**YOUR OBJECTIVE**
All of the data should be reproduced word for word, though its pictures must be omitted.

START SOURCE DATA

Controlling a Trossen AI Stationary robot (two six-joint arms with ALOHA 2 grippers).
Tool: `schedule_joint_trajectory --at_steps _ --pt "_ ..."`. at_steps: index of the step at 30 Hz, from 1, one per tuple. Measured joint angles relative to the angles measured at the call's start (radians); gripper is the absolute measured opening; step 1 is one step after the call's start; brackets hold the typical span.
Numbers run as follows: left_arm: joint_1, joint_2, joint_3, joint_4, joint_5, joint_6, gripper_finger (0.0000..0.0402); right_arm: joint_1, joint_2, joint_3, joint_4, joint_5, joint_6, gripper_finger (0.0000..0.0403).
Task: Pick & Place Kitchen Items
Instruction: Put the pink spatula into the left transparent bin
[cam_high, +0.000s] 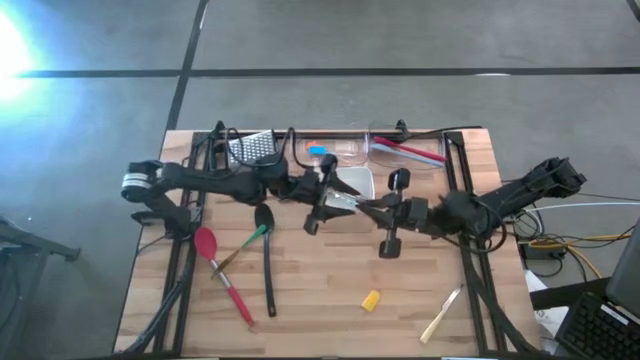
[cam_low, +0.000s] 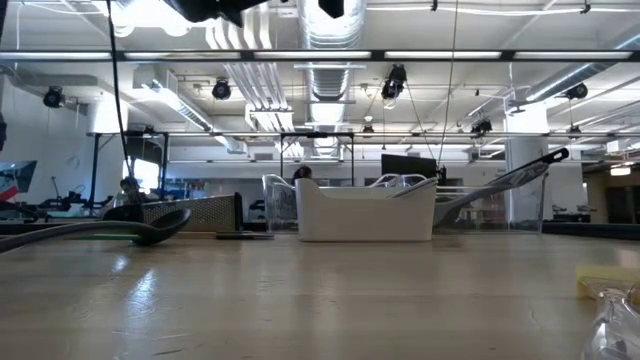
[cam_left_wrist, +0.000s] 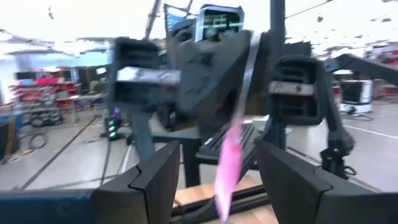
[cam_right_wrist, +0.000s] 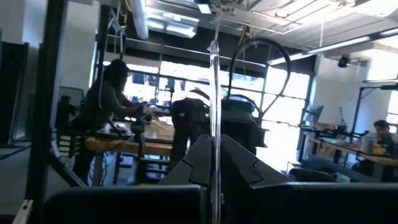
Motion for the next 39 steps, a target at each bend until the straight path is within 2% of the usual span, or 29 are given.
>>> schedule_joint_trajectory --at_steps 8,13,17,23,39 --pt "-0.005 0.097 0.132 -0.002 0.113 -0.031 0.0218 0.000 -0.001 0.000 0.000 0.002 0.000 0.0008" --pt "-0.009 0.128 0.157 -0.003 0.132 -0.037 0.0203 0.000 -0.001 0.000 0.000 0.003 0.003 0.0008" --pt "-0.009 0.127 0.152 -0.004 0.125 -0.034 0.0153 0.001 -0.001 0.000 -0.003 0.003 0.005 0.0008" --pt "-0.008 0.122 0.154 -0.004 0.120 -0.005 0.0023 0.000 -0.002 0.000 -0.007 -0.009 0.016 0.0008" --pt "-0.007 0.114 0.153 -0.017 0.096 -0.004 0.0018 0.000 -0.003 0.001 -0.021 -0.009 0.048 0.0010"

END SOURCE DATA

**TASK ANSWER**
Controlling a Trossen AI Stationary robot (two six-joint arms with ALOHA 2 grippers).
Tool: `schedule_joint_trajectory --at_steps _ --pt "_ ..."`. at_steps: index of the step at 30 Hz, from 1, one per tuple. Measured joint angles relative to the angles measured at the call's start (radians); gripper is the absolute measured opening; step 1 is one step after the call's start; brackets hold the typical span.
Numbers run as follows: left_arm: joint_1, joint_2, joint_3, joint_4, joint_5, joint_6, gripper_finger (0.0000..0.0402); right_arm: joint_1, joint_2, joint_3, joint_4, joint_5, joint_6, gripper_finger (0.0000..0.0403).
Task: Pick & Place Kitchen Items
Instruction: Put the pink spatula into the left transparent bin
[cam_high, +0.000s] 
[cam_low, +0.000s] 
[cam_left_wrist, +0.000s] 
[cam_right_wrist, +0.000s] 
Motion for the next 39 steps, a target at each bend until the straight path is within 2% of the usual span, or 29 are given.
>>> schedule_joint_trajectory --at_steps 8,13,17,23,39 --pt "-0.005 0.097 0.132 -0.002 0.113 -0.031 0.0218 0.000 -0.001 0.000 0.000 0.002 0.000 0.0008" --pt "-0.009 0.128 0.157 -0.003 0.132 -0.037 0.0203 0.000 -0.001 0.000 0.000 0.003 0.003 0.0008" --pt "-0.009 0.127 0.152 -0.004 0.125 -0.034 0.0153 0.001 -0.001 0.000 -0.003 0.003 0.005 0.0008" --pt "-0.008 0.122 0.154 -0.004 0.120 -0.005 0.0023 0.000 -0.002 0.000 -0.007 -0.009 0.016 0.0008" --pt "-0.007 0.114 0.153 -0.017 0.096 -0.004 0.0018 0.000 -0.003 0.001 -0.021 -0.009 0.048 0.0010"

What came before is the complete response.